Il se souvint aussitôt que le capitaine Maulevrier, son ancien camarade de Saint-Cyr, était en garnison à Tours, et il lui écrivit pour le prier de pousser une reconnaissance jusqu’à la Silteraye, de prendre langue, et de lui louer une mai on. Il s’excusait de lui imposer cette corvée ; mais il se ressentait encore des suites de la campagne, et, par ordre du médecin, se ménageait « comme une poule mouillée ».

Le capitaine Maulevrier reçut cette lettre un quart d’heure après le départ de la diligence de Châteauroux, sans quoi il serait parti le jour même ; car, outre qu’il était l’obligeance en personne, il avait pour habitude de ne jamais remettre à demain ce qu’il pouvait faire aujourd’hui.

Si ce contretemps lui fit perdre vingt-quatre heures, il lui pro cura l’inestimable avantage de faire le voyage en compagnie d’un conducteur philosophe. Le service des diligences de Tours à Chateauroux, et vice versa, exigeait le concours de deux conducteurs qui faisaient la navette entre les deux villes, partaient aux mêmes heures et se croisaient à mi-chemin.

Le conducteur non philosophe était un grand Breton, décharné, taciturne et maussade, qui ne parlait qu’à ses chevaux, et pas toujours poliment. Le conducteur philosophe était un gros petit homme rougeaud, alerte, laconique ou bavard, selon les circonstances, et toujours un peu narquois, qui répondait au nom de Pichon.

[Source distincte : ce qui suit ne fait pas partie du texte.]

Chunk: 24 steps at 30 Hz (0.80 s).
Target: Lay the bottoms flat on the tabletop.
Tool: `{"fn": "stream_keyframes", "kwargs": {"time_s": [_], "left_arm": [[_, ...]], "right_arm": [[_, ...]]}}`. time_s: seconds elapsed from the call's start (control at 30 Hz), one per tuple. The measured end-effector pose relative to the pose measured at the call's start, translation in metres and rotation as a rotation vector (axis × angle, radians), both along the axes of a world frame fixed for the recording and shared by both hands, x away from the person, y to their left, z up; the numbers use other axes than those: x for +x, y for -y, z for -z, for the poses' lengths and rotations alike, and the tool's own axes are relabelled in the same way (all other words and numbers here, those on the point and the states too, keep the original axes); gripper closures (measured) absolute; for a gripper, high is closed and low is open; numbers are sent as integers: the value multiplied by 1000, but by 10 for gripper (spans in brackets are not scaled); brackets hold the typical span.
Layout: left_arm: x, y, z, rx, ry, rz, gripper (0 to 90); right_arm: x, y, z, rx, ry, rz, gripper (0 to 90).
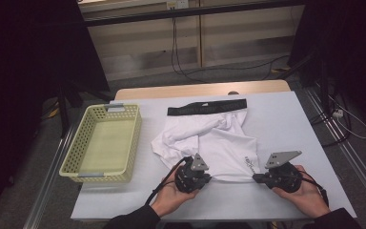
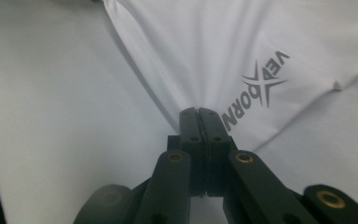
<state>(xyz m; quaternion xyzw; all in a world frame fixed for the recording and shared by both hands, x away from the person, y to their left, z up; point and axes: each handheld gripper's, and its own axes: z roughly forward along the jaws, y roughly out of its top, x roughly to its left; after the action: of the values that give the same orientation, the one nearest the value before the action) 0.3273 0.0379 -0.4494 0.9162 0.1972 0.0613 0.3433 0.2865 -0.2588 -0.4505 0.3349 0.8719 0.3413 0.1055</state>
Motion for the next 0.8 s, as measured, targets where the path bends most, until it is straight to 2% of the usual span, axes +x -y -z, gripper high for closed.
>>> {"fn": "stream_keyframes", "kwargs": {"time_s": [0.07,0.13,0.2,0.27,0.33,0.4,0.43,0.5,0.57,0.6,0.63,0.67,0.73,0.8], "left_arm": [[-3,-4,-1,0,-1,-9,867],[-4,-8,-4,-32,-9,-16,860],[-2,-12,-9,-46,-5,-12,844],[0,-13,-10,-75,3,-7,786],[4,-11,-9,-73,1,-22,738],[7,-8,-7,-86,8,-38,649],[9,-5,-6,-85,14,-44,641],[15,3,-1,-43,35,-41,599],[18,6,6,-21,-3,-31,569],[16,7,7,-19,13,-21,561],[14,7,7,-11,29,-10,548],[14,6,7,-18,14,11,538],[15,5,7,-14,9,20,508],[17,5,8,-22,2,35,514]], "right_arm": [[-3,-2,-1,5,3,-16,871],[-2,-4,-2,12,14,-19,818],[0,-6,-5,29,22,-10,710],[6,-9,-7,54,35,1,704],[16,-16,-9,52,59,15,647],[26,-22,-8,52,70,21,654],[31,-26,-7,50,72,21,647],[44,-32,-2,13,80,30,593],[54,-36,3,-6,61,32,595],[57,-38,6,-21,60,27,581],[57,-39,7,-26,56,25,560],[57,-39,9,-35,49,21,537],[55,-39,9,-45,55,31,522],[56,-38,11,-22,40,42,530]]}}
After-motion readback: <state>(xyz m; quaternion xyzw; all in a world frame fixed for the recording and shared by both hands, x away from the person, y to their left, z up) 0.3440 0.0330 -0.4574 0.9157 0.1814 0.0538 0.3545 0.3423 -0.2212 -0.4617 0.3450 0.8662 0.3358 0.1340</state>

Dans ce temps-là, les gros petits hommes rougeauds, alertes et narquois, abondaient dans cette belle province de Touraine ; ce qui distinguait Pichon des autres, c’est qu’il était profondément marqué de la petite vérole, portait des boucles d’oreilles en argent, et n’avait à son service qu’un œil et demi au lieu de deux.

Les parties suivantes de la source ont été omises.